As much as I also think visibility is important, I think it’s also important that we also try to challenge mainstream beauty standards, where they’ve come from, and how we can resist them. In my caption I wrote:
“It's #CelluliteSaturday! A reminder that a) EVERYONE HAS CELLULITE b) it is NOTHING to be ashamed of and c) cellulite is not an indicator of health.
Did you know that cellulite had actually never been mentioned until the 1960s by Vogue? Before then women had been rocking cellulite for YEARS and all of a sudden it became something to fix, something to be ashamed about. But it damn well isn't. It's yet another reminder of how so many companies benefit off our insecurities. Don't let them.”

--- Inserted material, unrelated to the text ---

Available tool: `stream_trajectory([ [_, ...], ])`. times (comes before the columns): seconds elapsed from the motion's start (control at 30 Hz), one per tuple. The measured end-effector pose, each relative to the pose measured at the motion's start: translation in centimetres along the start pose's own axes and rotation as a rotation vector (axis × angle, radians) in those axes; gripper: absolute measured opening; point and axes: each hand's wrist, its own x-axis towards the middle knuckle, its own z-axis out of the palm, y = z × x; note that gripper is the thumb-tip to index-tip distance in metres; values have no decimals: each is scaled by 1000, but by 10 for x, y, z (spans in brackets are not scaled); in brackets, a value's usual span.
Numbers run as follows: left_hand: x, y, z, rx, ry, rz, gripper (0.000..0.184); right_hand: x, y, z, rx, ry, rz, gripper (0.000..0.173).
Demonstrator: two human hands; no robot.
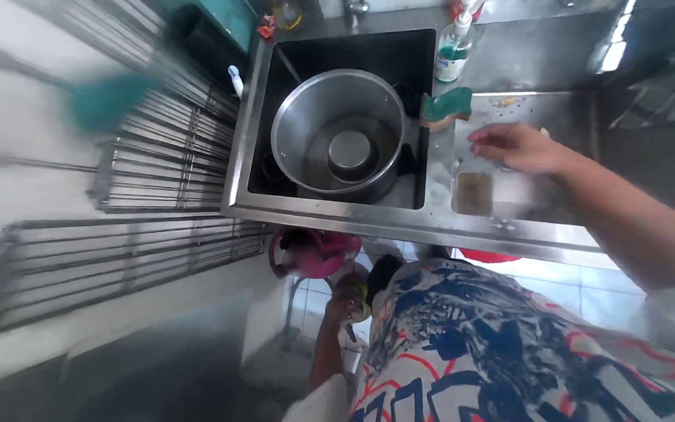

According to the haters and trolls on my post, points A, B and C were very controversial and disgusting, but they are all absolutely true. For the second part of the caption, I did my research and it is ridiculous how our society flipped the script on cellulite and what it means to have it. Next time you pop to a museum or art gallery, keep an eye out for how many people are depicted with cellulite. Back then, cellulite was never seen as anything to be concerned about, and if anything, was a sign of beauty. It was only in the early 20th century that the media picked up on it as something for us to be ashamed about. In fact, its definition shifted from a purely medical in the 19th century, to ‘water, residues, toxins, fat, which form a mixture against which one is badly armed’ in 1933, to ‘Cellulite: The Fat You Could Not Lose Before’ in 1968. By this time, people were thinking more about weight loss, and the media had successfully constructed cellulite as being another fat deposit that we should be ashamed of and work to get rid of.
We so often think ‘well, that’s just the way it is’ with beauty standards. That, of course, we should aim to lose weight all the time, that we should always be aiming to get rid of cellulite, stretch marks and the like. Being made to feel ashamed of these things, and being constantly on the quest for weight loss are only recent developments in the grand scheme of things. And it’s not a coincidence that these have become more prolific as the beauty industry began to develop and boom. These companies make money from making us feel insecure about something, then selling us a magic cure. It isn’t ‘just the way it is’, it is a carefully constructed plan that has taken years and years to develop, and years of effort to make sure this self-hate becomes normalised.
So in conclusion? Don’t let these companies win. You are not inherently flawed like the media and these huge companies would like you to think. Your ‘flaws’ or not even flaws. Rock them!